Table of contents: Debt Consolidation

What is debt consolidation?

A debt consolidation loan is a lending scheme offered by a bank / financial institution to consolidate / merge / restructure an individual’s existing debt into a single debt. It is also known as a balance transfer loan. The scheme is usually made for unsecured debts, which commonly include private loans, revolving loans, and credit card loans.

This type of loan can save on interest rates and shorten the overall repayment period, helping you clear your debts sooner.

What is the average interest rate on a debt consolidation loan?

The effective interest rate of the debt consolidation loans can generally be 2% to 4% per year. Credit cards, on the other hand, typically incur 30 to 40% interest on overdue payments. Thus, if you are heavily indebted or face a debt crisis, a debt consolidation loan is definitely an effective debt relief option.

Comparison of the characteristics of a debt consolidation loan and a private loan

Debt consolidation loans are solely designed for debt repayment purposes, so they have different characteristics and uses than private loans. For instance, when applying for such loans, the banks may request proof of debt repayment to make sure that the funds are used for debt repayment.

Despite the restrictive usage, the debt consolidation loan application process is roughly the same as for private loans. The applicant is usually requested to prepare for the following:

  • 18 years of age or older
  • Identity documents (HKID, passport, etc.)
  • Personal proof of income (bank statement for the 3 recent months)
  • Proof of current residence within the last 3 months or half a year (utility bill)

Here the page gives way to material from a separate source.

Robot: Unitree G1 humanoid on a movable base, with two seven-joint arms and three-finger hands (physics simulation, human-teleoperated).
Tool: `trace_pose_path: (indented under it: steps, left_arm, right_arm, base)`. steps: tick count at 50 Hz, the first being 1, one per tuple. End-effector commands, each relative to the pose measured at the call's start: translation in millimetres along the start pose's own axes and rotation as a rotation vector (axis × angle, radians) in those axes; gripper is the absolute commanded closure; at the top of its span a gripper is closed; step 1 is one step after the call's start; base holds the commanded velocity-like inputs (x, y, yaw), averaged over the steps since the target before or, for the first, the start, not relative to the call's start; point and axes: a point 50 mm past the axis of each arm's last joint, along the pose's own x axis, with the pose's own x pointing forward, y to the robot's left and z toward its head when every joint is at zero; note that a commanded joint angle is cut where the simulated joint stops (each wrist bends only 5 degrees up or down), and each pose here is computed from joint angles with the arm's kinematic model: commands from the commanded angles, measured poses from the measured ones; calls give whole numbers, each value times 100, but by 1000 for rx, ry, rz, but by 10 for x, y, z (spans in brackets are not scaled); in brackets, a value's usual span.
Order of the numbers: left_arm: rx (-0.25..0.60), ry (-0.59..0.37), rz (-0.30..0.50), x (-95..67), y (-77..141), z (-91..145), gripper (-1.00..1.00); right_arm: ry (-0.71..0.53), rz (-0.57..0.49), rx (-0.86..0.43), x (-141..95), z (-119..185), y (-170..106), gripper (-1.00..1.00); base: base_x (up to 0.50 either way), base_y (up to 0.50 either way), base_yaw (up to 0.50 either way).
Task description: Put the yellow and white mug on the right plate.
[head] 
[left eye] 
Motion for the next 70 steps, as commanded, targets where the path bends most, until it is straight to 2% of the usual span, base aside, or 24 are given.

In addition, a debt consolidation loan application may require the following:

  • Latest unsecured loan or credit card statement.
  • Agreement for an installment loan that needs to be transferred.

What’s the difference? Debt consolidation loan vs personal loan

The main purpose of debt consolidation loan is to consolidate multiple debts into one, allowing the borrower to focus on repaying a single amount each month. This can help to saving interest expenses and simplify personal finances, while also avoiding a drop in credit score due to borrowing from multiple sources.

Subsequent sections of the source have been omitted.